• What you need to do:
Repeat, exactly and in full, the lines of the listing below, but without any pictures.

----

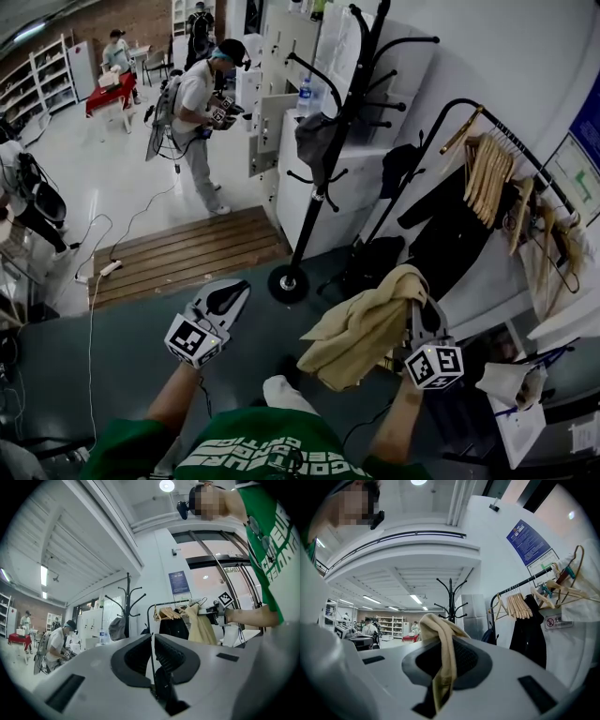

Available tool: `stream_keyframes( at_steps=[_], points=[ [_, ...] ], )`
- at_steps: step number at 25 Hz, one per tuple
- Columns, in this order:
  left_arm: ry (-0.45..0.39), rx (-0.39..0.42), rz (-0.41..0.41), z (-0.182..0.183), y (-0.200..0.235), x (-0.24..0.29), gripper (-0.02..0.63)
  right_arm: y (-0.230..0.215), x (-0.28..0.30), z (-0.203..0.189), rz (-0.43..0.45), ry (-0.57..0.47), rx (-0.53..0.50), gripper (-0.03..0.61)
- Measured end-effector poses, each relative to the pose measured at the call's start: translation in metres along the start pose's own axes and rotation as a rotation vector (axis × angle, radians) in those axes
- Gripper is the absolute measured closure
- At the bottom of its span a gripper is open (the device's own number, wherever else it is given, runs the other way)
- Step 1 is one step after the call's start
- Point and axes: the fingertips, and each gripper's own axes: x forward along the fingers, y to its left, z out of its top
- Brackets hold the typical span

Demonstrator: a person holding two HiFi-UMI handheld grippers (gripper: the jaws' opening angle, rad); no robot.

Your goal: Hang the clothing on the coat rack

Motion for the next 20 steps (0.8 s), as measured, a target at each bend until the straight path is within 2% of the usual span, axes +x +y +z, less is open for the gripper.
stream_keyframes(
  at_steps=[20],
  points=[
    [0.004,0.005,0.041,-0.004,0.071,0.064,0.588,-0.033,0.101,0.012,0.017,-0.007,0.007,0.541]
  ],
)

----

• Response:
Available tool: `stream_keyframes( at_steps=[_], points=[ [_, ...] ], )`
- at_steps: step number at 25 Hz, one per tuple
- Columns, in this order:
  left_arm: ry (-0.45..0.39), rx (-0.39..0.42), rz (-0.41..0.41), z (-0.182..0.183), y (-0.200..0.235), x (-0.24..0.29), gripper (-0.02..0.63)
  right_arm: y (-0.230..0.215), x (-0.28..0.30), z (-0.203..0.189), rz (-0.43..0.45), ry (-0.57..0.47), rx (-0.53..0.50), gripper (-0.03..0.61)
- Measured end-effector poses, each relative to the pose measured at the call's start: translation in metres along the start pose's own axes and rotation as a rotation vector (axis × angle, radians) in those axes
- Gripper is the absolute measured closure
- At the bottom of its span a gripper is open (the device's own number, wherever else it is given, runs the other way)
- Step 1 is one step after the call's start
- Point and axes: the fingertips, and each gripper's own axes: x forward along the fingers, y to its left, z out of its top
- Brackets hold the typical span

Demonstrator: a person holding two HiFi-UMI handheld grippers (gripper: the jaws' opening angle, rad); no robot.

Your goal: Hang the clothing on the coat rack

Motion for the next 20 steps (0.8 s), as measured, a target at each bend until the straight path is within 2% of the usual span, axes +x +y +z, less is open for the gripper.
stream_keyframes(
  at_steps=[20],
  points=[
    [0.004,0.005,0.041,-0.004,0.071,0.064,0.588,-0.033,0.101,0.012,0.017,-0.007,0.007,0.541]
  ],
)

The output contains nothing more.